-- Opening Marker --

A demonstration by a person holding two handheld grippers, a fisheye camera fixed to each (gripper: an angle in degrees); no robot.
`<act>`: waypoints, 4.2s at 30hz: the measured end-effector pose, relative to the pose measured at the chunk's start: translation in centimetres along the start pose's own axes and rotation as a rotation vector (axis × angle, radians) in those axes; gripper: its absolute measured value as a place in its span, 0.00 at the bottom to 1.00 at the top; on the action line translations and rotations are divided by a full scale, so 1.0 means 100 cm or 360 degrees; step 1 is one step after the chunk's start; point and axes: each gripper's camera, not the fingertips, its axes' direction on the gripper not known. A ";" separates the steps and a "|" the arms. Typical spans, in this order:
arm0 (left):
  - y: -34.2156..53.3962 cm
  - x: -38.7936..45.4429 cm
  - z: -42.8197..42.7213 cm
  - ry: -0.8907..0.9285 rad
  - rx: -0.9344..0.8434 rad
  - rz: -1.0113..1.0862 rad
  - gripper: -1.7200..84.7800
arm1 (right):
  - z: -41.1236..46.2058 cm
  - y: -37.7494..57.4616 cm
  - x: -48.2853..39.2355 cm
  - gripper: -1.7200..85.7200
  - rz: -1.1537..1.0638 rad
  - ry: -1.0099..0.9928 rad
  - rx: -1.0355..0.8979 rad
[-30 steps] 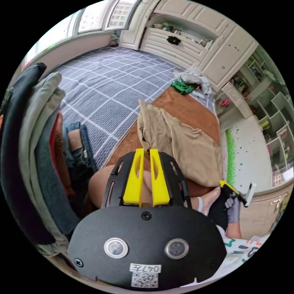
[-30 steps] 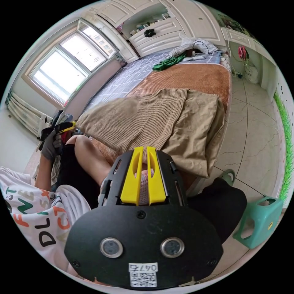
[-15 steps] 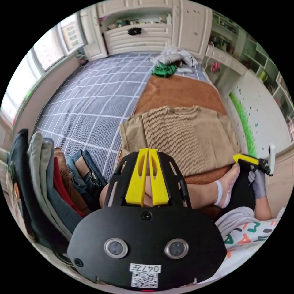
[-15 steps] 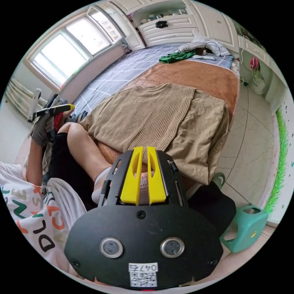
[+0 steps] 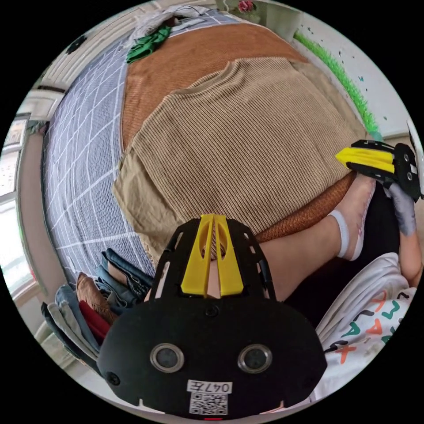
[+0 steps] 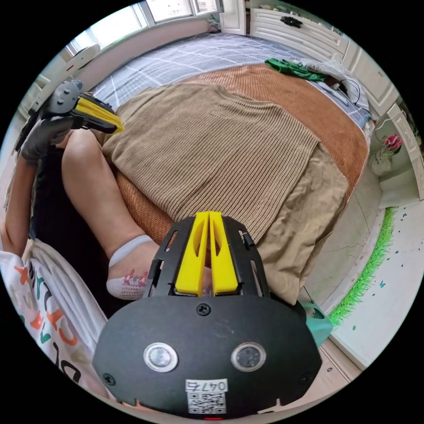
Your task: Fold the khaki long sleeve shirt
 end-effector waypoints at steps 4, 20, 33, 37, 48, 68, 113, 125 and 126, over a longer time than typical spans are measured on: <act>-0.087 0.003 -0.011 -0.0032 -0.0166 0.0096 0.01 | 0.006 -0.011 -0.006 0.01 -0.0007 0.0045 -0.0015; -0.308 -0.018 -0.087 0.0003 -0.0170 0.0113 0.01 | -0.004 -0.047 0.023 0.01 0.0134 -0.0040 0.0036; -0.374 -0.031 -0.048 0.0131 0.0327 0.0183 0.02 | -0.014 -0.052 0.025 0.04 0.0198 0.0041 0.0142; -0.366 -0.076 -0.027 0.0355 0.0626 -0.0046 0.07 | -0.045 -0.044 0.035 0.07 0.0195 0.0093 0.0455; -0.434 -0.086 0.117 0.0686 0.0823 -0.0389 0.11 | -0.042 -0.149 0.155 0.08 0.0027 0.0162 0.0424; -0.535 -0.016 0.456 0.1930 0.1134 -0.0931 0.20 | -0.058 -0.010 0.042 0.01 -0.0705 -0.0082 0.0518; -0.314 0.570 0.549 0.1110 0.3138 -0.0150 0.01 | -0.267 0.432 0.082 0.01 -0.0191 -0.0318 0.2553; -0.190 0.790 0.560 0.0019 0.3551 -0.0351 0.01 | -0.311 0.451 0.070 0.01 -0.0159 0.0098 0.2728; -0.216 0.784 0.565 0.0155 0.3417 -0.0343 0.01 | -0.303 0.425 0.090 0.01 -0.0091 -0.0042 0.2525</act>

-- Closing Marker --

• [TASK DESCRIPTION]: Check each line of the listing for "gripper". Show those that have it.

• [EXERCISE RESULT]:
A demonstration by a person holding two handheld grippers, a fisheye camera fixed to each (gripper: an angle in degrees); no robot.
`<act>`: waypoints, 4.2s at 30hz: the measured end-effector pose, relative to the pose measured at the chunk's start: translation in centimetres along the start pose's own axes and rotation as a rotation vector (axis × angle, radians) in those axes; gripper: its absolute measured value as a place in its span, 0.00 at the bottom to 1.00 at the top; on the action line translations and rotations are divided by a full scale, so 1.0 means 100 cm or 360 degrees; step 1 is one step after the chunk's start; point and axes: each gripper's camera, not the fingertips, its axes' direction on the gripper not known. A ";" separates the steps and a "|" the arms. Typical spans, in this order:
  - gripper: -1.7200..84.7800
  - gripper: -1.7200..85.7200

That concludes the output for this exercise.